The data must be written out once more, precisely as given.
════════
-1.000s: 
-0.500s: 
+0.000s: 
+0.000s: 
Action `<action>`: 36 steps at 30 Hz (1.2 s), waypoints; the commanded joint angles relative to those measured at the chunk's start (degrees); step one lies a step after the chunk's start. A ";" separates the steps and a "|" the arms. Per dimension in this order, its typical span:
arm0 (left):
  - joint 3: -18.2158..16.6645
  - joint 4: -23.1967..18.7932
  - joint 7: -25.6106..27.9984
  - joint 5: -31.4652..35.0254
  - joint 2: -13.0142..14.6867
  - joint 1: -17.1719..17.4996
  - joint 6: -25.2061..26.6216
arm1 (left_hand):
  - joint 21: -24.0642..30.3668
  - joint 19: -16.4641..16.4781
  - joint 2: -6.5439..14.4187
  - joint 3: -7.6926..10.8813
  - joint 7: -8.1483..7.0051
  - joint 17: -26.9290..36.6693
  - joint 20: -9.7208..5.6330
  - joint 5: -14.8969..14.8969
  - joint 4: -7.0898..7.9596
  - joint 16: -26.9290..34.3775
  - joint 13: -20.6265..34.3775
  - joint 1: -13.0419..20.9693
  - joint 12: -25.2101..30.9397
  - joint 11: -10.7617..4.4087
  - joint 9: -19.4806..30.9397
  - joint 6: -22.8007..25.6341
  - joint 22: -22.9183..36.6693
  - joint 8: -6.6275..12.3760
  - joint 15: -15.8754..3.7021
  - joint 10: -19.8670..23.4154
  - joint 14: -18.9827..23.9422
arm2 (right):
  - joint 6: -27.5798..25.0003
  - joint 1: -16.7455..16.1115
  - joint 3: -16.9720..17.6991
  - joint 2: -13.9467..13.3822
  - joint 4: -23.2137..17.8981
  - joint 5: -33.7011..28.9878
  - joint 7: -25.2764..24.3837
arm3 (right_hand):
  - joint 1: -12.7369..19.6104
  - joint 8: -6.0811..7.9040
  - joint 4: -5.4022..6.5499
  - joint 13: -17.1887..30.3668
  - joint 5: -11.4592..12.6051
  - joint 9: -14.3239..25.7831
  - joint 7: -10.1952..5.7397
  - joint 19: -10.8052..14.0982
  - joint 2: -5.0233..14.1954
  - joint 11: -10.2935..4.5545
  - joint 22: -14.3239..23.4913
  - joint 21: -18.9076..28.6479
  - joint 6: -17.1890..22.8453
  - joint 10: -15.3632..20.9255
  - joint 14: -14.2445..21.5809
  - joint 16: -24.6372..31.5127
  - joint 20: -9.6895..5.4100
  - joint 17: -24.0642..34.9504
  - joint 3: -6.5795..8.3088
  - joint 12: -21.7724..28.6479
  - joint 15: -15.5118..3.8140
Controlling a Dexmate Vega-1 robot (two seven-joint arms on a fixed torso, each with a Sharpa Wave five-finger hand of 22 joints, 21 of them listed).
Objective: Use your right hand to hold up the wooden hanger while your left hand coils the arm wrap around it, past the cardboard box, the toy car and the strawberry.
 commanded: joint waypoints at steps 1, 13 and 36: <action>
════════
● **Solution to the problem**:
-1.000s: 
-0.500s: 
+0.000s: 
+0.000s: 
Action `<action>`: 36 steps at 30 Hz (1.2 s), waypoints; the commanded joint angles relative to those measured at the chunk's start (degrees); step one lies a step after the chunk's start. A ";" separates the steps and a "|" the arms. Per dimension in this order, its typical span:
arm0 (left):
  - joint 3: -18.2158..16.6645
  - joint 4: -23.1967..18.7932
  - joint 7: -25.6106..27.9984
  - joint 5: -31.4652..35.0254
  - joint 2: -13.0142..14.6867
  - joint 1: -17.1719..17.4996
  - joint 6: -25.2061..26.6216
arm1 (left_hand):
  - joint 21: -24.0642..30.3668
  - joint 19: -16.4641..16.4781
  - joint 2: -6.5439..14.4187
  - joint 3: -7.6926..10.8813
  - joint 7: -8.1483..7.0051
  - joint 17: -26.9290..36.6693
  - joint 20: -9.7208..5.6330
  - joint 5: -14.8969..14.8969
  - joint 4: -7.0898..7.9596
  - joint 16: -26.9290..34.3775
  - joint 13: -20.6265..34.3775
  - joint 1: -13.0419..20.9693
  - joint 12: -25.2101..30.9397
  - joint 11: -10.7617..4.4087
  - joint 9: -19.4806..30.9397
  - joint 6: -22.8007..25.6341
  - joint 22: -22.9183..36.6693
  - joint 8: -6.6275..12.3760
  - joint 15: -15.8754..3.7021
  - joint 10: -19.8670..23.4154
  - joint 14: -18.9827..23.9422
arm2 (right):
  - joint 6: -27.5798..25.0003
  - joint 1: -16.7455..16.1115
  - joint 3: -16.9720..17.6991
  - joint 2: -13.9467..13.3822
  - joint 4: -23.2137..17.8981
  - joint 5: -33.7011..28.9878
  - joint 7: -25.2764..24.3837
arm3 (right_hand):
  - joint 1: -12.7369..19.6104
  - joint 8: -6.0811..7.9040
  - joint 4: -5.4022..6.5499
  - joint 13: -17.1887..30.3668
  - joint 5: -11.4592..12.6051
  - joint 9: -14.3239..25.7831
  - joint 7: -10.1952..5.7397
  - joint 19: -10.8052..14.0982
  - joint 2: -5.0233..14.1954
  - joint 11: -10.2935..4.5545
  - joint 22: -14.3239..23.4913
  - joint 21: -18.9076..28.6479
  - joint 6: -17.1890..22.8453
  - joint 10: -15.3632..20.9255
  - joint 14: -14.2445..21.5809
  - joint 16: -24.6372..31.5127
  - joint 20: -9.6895..5.4100
  - joint 17: -24.0642..34.9504
  - joint 3: -6.5795..8.3088
  - joint 12: -21.7724..28.6479
  - joint 15: -15.5118..3.8140
Controlling a Dexmate Vega-1 robot (two seven-joint arms on a fixed torso, each with a Sharpa Wave five-finger hand of 22 joints, 21 of them listed).
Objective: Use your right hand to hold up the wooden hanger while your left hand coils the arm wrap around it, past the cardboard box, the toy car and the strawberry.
 commanded: joint waypoints at steps 1, 13 and 36: <action>

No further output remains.